# About this exercise
Please repeat exactly the lines below from the one containing "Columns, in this" down to the one containing "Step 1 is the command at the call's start", both included, and nothing else.

========

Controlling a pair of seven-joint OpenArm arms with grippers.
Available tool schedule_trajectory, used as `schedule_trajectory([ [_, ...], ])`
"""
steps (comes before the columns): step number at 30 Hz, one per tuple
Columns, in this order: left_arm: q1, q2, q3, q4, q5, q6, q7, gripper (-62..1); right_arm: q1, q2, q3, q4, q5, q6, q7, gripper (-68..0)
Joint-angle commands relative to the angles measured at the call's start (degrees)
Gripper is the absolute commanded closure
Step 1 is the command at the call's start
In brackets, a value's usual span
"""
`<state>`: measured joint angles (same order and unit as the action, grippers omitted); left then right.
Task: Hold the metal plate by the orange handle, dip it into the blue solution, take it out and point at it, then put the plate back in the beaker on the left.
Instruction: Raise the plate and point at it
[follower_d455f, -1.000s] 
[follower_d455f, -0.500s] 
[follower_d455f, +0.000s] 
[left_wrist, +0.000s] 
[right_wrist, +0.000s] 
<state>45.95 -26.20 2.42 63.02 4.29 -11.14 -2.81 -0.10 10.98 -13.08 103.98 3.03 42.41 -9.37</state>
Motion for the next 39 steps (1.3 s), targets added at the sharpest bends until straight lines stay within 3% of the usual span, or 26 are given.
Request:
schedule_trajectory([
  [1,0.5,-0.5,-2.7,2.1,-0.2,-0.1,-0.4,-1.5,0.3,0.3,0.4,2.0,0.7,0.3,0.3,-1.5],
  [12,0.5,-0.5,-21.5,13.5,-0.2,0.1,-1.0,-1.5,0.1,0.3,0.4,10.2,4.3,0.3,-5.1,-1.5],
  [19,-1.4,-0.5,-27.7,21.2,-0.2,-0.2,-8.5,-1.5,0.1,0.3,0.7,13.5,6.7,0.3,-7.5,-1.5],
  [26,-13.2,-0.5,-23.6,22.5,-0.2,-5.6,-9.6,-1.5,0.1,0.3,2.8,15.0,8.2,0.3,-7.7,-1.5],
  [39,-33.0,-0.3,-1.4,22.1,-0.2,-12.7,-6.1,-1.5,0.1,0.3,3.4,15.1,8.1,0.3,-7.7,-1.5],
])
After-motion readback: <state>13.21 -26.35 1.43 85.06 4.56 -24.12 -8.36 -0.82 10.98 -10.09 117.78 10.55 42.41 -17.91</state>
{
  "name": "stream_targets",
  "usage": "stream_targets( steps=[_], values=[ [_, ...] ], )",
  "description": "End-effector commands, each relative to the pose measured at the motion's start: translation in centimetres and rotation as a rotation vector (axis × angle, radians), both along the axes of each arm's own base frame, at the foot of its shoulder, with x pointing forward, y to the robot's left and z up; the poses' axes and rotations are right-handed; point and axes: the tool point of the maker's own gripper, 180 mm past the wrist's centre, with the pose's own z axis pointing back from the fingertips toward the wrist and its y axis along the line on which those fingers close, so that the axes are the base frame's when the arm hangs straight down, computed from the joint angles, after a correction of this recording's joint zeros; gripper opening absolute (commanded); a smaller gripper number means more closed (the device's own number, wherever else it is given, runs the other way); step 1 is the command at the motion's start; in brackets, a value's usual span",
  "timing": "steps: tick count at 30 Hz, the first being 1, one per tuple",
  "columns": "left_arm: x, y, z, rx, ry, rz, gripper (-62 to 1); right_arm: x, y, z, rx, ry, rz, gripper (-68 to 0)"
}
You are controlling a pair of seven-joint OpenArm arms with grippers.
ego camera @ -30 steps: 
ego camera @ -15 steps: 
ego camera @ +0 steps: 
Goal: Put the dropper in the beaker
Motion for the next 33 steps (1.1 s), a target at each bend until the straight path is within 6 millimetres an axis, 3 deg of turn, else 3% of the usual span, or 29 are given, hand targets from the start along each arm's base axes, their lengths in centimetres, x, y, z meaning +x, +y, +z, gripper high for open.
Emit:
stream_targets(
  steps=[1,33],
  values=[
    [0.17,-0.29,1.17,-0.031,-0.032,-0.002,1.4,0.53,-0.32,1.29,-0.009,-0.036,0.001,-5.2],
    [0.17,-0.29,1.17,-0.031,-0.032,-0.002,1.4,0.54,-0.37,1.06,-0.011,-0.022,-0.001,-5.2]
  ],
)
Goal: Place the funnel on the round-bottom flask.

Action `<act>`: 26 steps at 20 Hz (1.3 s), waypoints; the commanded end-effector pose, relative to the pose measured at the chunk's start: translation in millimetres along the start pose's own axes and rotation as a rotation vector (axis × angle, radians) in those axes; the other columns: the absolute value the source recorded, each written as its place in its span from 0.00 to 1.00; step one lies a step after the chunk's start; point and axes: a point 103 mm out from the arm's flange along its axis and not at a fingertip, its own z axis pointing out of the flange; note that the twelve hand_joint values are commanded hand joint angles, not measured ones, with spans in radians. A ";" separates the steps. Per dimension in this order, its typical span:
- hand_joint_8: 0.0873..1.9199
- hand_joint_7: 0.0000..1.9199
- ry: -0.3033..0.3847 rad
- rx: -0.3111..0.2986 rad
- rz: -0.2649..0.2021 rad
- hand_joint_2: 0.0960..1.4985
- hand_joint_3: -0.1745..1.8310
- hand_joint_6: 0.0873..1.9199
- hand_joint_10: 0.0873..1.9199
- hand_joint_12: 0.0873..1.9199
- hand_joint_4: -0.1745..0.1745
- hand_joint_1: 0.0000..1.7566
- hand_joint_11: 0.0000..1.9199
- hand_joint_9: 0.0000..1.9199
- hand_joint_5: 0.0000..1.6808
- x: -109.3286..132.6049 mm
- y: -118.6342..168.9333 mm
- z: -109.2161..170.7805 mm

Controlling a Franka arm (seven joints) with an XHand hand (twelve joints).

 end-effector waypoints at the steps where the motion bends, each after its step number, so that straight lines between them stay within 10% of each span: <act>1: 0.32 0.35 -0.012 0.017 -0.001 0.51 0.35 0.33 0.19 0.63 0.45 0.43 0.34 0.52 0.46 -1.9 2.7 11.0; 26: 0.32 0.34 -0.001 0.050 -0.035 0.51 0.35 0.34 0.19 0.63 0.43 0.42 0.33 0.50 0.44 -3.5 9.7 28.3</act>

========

# Written response
Columns, in this order: left_arm: q1, q2, q3, q4, q5, q6, q7, gripper (-62..1); right_arm: q1, q2, q3, q4, q5, q6, q7, gripper (-68..0)
Joint-angle commands relative to the angles measured at the call's start (degrees)
Gripper is the absolute commanded closure
Step 1 is the command at the call's start

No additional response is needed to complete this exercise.